→ **What is needed**
The lines to be copied are those below that contain "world".
........
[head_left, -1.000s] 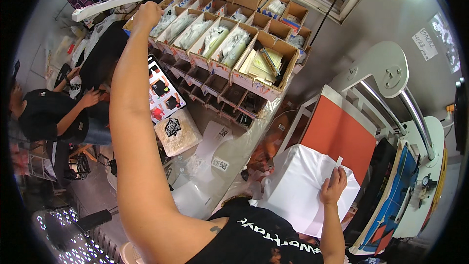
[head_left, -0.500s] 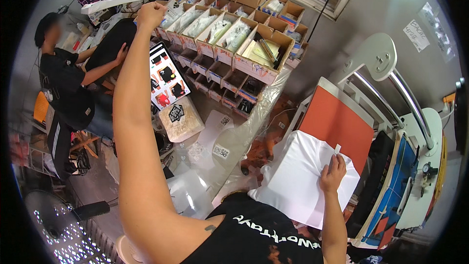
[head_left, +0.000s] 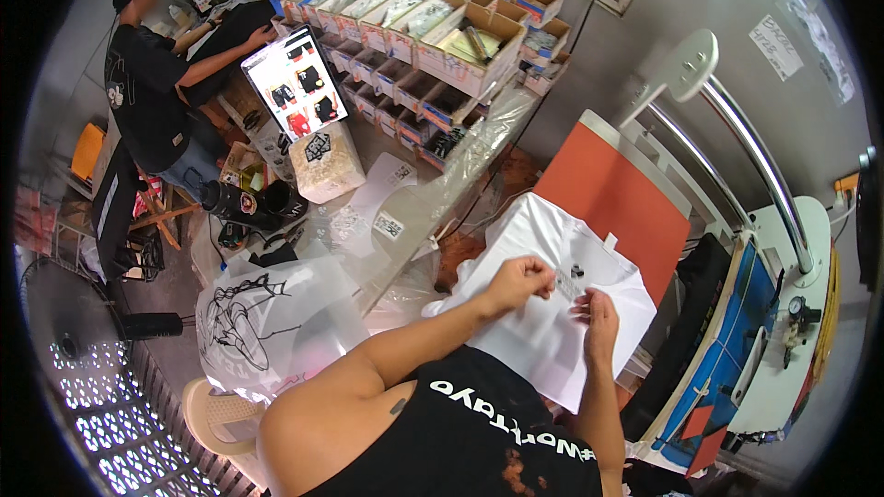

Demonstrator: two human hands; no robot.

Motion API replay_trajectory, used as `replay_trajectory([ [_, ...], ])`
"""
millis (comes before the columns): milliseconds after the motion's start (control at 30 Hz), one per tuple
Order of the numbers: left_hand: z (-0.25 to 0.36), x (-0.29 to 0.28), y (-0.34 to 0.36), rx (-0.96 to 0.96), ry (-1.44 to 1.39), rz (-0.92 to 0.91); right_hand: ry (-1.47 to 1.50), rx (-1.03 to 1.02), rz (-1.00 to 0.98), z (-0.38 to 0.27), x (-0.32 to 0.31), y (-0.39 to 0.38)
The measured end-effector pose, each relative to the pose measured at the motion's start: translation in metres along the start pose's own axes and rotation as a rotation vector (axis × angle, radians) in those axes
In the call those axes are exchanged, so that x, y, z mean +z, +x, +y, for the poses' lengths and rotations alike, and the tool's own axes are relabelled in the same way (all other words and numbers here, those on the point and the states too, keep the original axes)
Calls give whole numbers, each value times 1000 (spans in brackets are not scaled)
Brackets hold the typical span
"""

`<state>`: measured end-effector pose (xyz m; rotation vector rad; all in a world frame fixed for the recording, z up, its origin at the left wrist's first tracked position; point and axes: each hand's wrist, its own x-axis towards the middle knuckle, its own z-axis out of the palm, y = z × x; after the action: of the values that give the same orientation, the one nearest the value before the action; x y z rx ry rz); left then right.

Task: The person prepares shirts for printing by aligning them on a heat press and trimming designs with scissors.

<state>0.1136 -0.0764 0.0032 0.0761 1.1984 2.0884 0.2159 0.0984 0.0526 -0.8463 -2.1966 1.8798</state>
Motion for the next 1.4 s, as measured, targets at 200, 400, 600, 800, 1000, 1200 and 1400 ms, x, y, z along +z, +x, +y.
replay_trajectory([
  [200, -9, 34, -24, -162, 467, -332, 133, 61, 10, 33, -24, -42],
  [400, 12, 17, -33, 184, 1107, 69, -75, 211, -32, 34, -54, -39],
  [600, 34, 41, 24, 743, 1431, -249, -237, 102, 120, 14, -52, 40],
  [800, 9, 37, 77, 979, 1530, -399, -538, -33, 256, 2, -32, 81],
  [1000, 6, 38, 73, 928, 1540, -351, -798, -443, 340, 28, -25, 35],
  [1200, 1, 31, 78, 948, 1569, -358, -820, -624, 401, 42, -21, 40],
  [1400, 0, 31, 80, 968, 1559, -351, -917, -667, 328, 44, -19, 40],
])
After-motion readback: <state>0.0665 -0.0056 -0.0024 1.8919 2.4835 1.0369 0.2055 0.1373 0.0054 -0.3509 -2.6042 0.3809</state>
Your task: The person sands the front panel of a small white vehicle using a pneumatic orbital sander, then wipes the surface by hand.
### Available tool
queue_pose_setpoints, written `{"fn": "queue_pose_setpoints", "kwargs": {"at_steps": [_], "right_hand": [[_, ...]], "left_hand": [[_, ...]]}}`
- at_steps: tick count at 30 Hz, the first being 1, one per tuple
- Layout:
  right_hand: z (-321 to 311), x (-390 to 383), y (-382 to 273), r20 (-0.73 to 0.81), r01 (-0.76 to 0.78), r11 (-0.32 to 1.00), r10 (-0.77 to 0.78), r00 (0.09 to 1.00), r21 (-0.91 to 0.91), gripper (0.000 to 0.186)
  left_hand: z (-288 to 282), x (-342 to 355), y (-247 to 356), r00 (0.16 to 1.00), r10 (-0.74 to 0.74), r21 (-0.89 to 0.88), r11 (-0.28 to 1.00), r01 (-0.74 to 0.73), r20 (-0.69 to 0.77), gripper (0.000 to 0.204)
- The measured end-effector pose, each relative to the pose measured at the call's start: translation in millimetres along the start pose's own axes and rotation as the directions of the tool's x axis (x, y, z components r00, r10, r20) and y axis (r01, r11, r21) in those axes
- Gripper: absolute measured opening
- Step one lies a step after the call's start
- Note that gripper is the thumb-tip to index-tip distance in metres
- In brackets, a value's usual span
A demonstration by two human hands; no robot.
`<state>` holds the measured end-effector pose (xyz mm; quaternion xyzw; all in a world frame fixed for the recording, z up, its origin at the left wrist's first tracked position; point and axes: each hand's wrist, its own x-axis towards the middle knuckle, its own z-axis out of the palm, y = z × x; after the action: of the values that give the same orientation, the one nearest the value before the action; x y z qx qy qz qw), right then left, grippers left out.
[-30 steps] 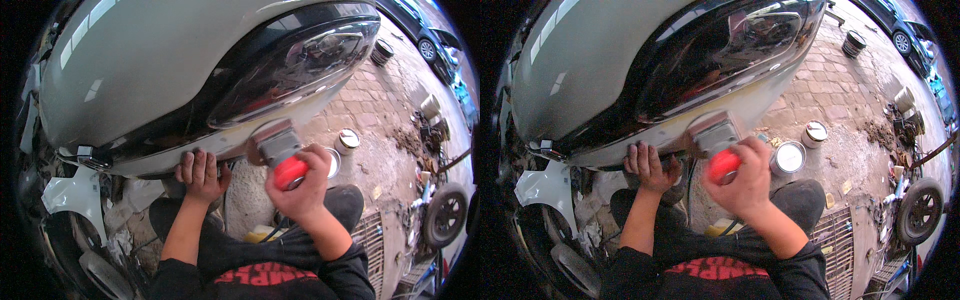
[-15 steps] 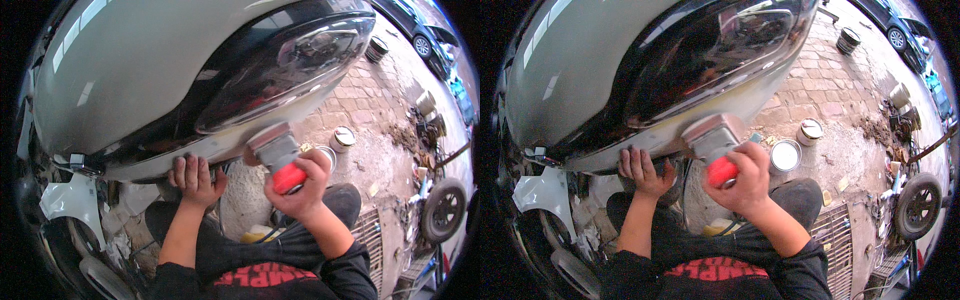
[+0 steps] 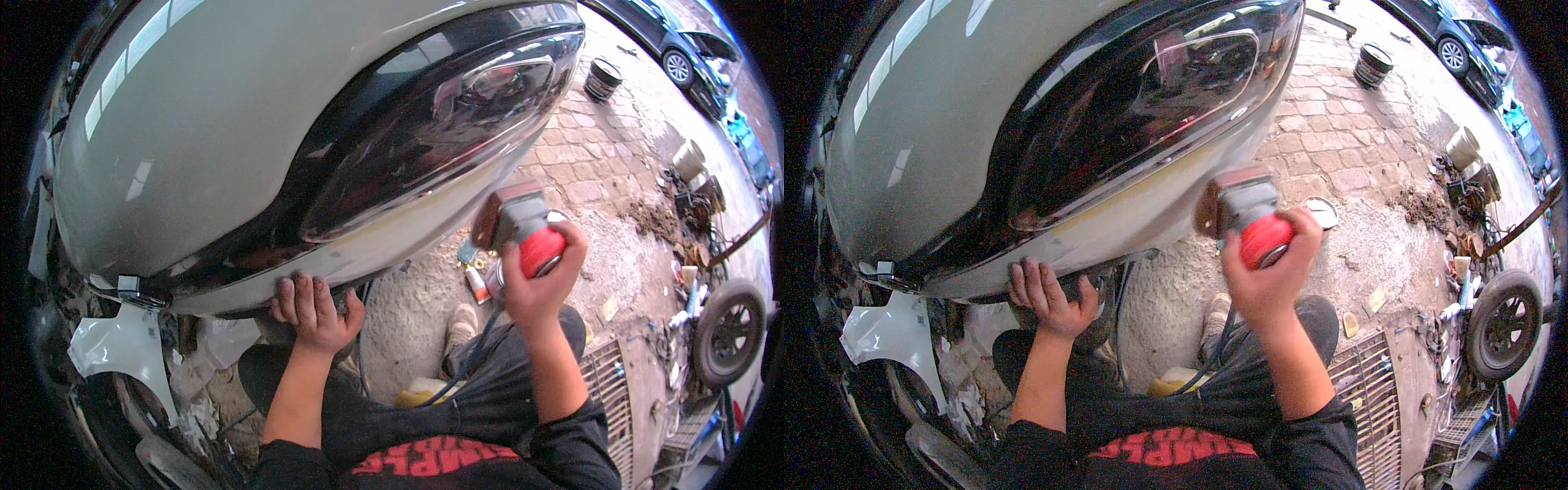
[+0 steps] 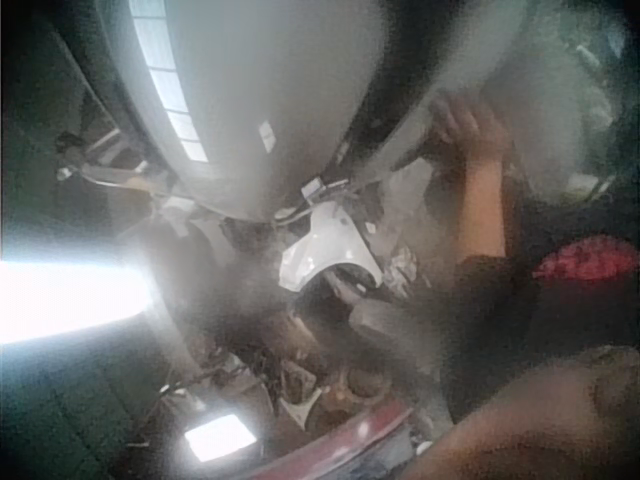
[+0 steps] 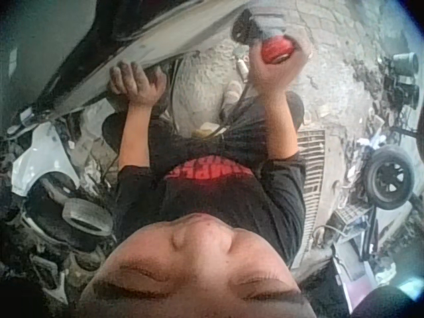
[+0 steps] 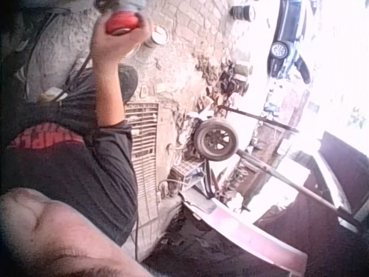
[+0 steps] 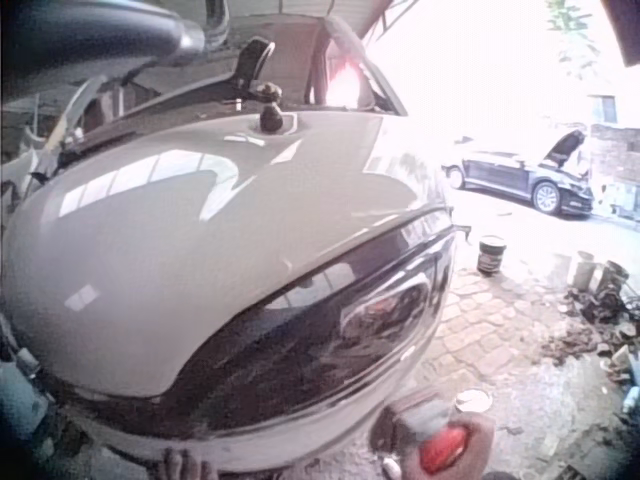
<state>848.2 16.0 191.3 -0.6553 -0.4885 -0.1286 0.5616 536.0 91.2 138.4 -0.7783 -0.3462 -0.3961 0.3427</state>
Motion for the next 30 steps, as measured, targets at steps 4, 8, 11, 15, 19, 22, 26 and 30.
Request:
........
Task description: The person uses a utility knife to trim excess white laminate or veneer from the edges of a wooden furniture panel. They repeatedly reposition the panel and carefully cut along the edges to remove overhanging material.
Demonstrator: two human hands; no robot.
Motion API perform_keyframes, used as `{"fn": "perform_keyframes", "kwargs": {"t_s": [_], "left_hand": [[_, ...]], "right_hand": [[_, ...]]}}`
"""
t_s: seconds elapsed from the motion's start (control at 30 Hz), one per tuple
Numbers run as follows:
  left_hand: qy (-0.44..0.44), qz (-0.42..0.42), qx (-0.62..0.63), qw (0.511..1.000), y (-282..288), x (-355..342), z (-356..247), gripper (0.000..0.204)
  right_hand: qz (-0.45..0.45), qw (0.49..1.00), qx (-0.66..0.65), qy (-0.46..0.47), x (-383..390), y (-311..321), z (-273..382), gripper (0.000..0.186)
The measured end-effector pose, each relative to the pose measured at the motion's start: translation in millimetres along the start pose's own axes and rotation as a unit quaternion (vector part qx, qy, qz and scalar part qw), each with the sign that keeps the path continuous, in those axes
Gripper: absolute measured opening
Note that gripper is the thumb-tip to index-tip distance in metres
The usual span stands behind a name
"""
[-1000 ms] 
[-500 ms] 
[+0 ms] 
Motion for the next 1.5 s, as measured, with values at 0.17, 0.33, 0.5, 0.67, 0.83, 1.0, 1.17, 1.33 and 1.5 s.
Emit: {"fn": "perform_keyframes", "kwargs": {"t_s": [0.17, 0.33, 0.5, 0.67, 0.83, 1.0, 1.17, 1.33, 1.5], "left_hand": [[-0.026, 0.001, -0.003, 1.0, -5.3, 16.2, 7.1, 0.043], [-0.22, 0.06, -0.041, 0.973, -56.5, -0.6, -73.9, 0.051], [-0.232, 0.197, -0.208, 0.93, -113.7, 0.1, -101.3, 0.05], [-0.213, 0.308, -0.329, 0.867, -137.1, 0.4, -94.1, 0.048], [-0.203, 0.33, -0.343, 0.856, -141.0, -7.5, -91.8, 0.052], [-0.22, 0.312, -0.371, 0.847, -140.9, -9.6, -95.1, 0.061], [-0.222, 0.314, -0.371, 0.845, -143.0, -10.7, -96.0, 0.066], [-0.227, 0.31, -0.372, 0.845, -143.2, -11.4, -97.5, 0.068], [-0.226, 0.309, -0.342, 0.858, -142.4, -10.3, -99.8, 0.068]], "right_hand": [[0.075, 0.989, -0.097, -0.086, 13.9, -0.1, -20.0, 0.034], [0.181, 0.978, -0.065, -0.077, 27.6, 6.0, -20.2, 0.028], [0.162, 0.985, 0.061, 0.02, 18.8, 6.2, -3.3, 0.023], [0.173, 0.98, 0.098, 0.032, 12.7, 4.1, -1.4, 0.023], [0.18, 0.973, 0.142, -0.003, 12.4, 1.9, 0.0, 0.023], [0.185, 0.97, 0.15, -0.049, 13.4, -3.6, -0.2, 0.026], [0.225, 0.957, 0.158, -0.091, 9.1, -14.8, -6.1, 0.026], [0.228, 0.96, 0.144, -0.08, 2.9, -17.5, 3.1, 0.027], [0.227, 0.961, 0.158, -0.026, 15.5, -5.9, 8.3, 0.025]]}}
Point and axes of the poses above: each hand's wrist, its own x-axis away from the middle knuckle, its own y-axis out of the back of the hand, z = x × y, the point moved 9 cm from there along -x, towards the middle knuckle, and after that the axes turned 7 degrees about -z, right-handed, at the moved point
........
→ **Your solution**
`<state>`: measured end-effector pose (xyz m; rotation vector rad; all in a world frame fixed for the recording, z up, its origin at the left wrist's first tracked position; point and axes: each hand's wrist, its own x-axis towards the middle knuckle, its own z-axis out of the palm, y = z × x; after the action: of the values that give the same orientation, the one nearest the value before the action; x y z rx ry rz); left then right.
`<state>` holds the measured end-effector pose (xyz mm; quaternion xyzw; all in a world frame fixed for the recording, z up, its origin at the left wrist's first tracked position; point and axes: each hand's wrist, its own x-axis towards the middle knuckle, its own z-axis out of the palm, y = z × x; after the action: of the values that give the same orientation, the one nearest the value before the action; x y z qx qy qz qw), right then left, grippers left out.

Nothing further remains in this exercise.